Tout cela avait pris du temps ; quand Pierriche, essoufflé, à moitié rendu, rentra chez lui, les volailles, les deux oies et le jars boiteux se disputaient les restes de la pâte.

Évidemment tout conspirait contre ce pauvre Pierriche, et le malheureux ne savait plus à quel saint du paradis se vouer, ni que faire pour réparer autant que possible cette déplorable avalanche de désastres successifs.

Toujours est-il que Pierriche ne fit aucune cérémonie pour chasser, même brutalement, de son logis, les volailles, les deux oies et le jars boiteux ; et afin de prévenir leur retour, il ferma la porte avec rage.
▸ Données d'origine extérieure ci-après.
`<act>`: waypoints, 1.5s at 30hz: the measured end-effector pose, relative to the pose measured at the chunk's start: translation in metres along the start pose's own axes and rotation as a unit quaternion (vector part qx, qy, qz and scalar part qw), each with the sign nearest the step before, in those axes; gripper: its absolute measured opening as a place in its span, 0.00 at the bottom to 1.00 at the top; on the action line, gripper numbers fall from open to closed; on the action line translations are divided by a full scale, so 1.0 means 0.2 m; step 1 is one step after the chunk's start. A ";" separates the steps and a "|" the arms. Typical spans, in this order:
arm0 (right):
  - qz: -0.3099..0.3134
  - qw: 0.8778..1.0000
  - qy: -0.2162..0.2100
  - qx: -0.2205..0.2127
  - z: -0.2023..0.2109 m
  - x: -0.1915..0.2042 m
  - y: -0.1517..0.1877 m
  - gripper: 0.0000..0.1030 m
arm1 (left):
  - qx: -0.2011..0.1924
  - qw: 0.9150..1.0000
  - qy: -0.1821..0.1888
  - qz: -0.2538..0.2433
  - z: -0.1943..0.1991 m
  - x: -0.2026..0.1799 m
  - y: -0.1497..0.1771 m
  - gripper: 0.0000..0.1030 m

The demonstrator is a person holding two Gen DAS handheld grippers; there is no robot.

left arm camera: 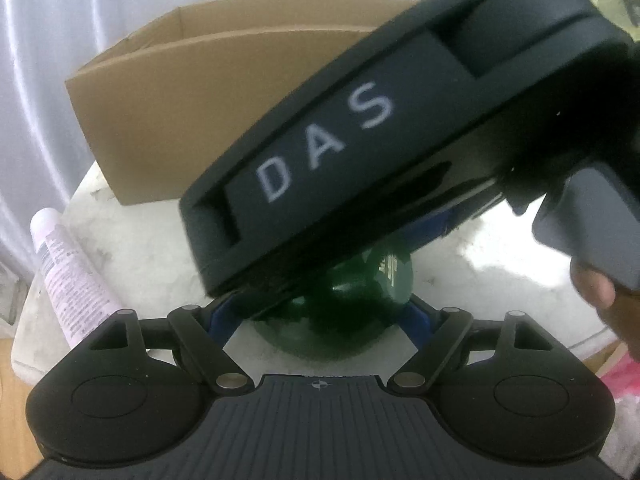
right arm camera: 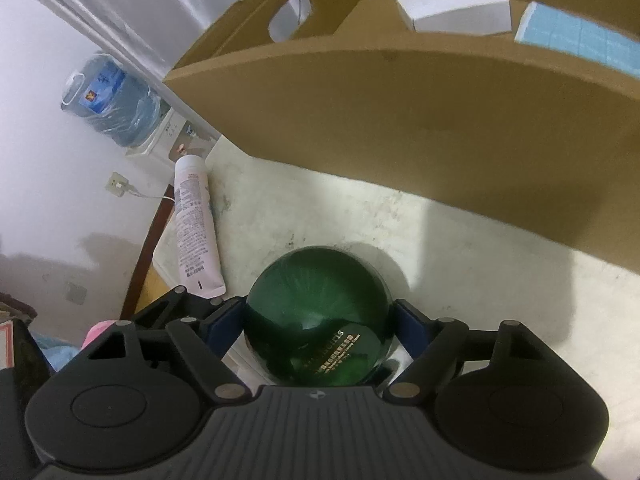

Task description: Organize objects

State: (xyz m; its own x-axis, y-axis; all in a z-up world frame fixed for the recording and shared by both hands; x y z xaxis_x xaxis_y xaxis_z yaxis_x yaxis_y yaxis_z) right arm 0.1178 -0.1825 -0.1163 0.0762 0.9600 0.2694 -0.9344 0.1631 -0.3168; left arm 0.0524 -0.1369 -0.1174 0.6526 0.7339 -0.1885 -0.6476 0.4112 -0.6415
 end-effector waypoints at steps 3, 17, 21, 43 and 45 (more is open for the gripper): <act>-0.002 1.000 -0.002 0.001 -0.01 -0.01 0.00 0.81 | -0.005 1.000 0.000 -0.002 0.00 -0.01 0.00 0.80; 0.003 1.000 -0.006 -0.011 -0.03 -0.01 0.00 0.81 | -0.031 1.000 -0.007 -0.001 0.02 -0.06 0.02 0.79; 0.001 1.000 -0.006 -0.007 -0.02 -0.02 0.00 0.81 | -0.031 0.999 -0.009 0.002 0.03 -0.08 0.02 0.79; -0.008 0.997 -0.050 -0.052 0.29 -0.01 -0.01 0.81 | -0.077 0.996 -0.047 0.008 0.31 -0.32 -0.10 0.79; -0.003 0.996 -0.057 -0.068 0.35 0.00 -0.04 0.81 | -0.086 0.995 -0.057 0.001 0.36 -0.34 -0.15 0.79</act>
Point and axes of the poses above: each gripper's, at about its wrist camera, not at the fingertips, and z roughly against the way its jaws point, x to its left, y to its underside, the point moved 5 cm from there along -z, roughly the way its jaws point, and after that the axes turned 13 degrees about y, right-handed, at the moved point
Mais ici se présentait une autre difficulté : la porte demeurant fermée, Pierriche perdait de vue sa vache qui paissait dans le sentier menant au bas de la butte, et rien ne lui prouvait suffisamment qu’elle ne retournerait pas rendre visite à ses choux.

Alors une idée lumineuse traversa l’esprit de Pierriche. Il prit la corde à linge, longue de plusieurs brasses, adapta un nœud coulant à chaque extrémité et courut en placer un autour du cou de la vache. Puis, comme il ne pouvait tenir la porte ouverte, il fit passer la corde par une petite lucarne qui se trouvait au-dessus, la coula sur une des poutres qui soutenaient le plancher de haut et se plaça autour du corps l’autre nœud coulant.

De cette manière Pierriche devait se trouver averti des moindres changements de direction de sa bête.

Ces dispositions terminées, comme il s’en allait midi, Pierriche songea sérieusement aux préparatifs du dîner.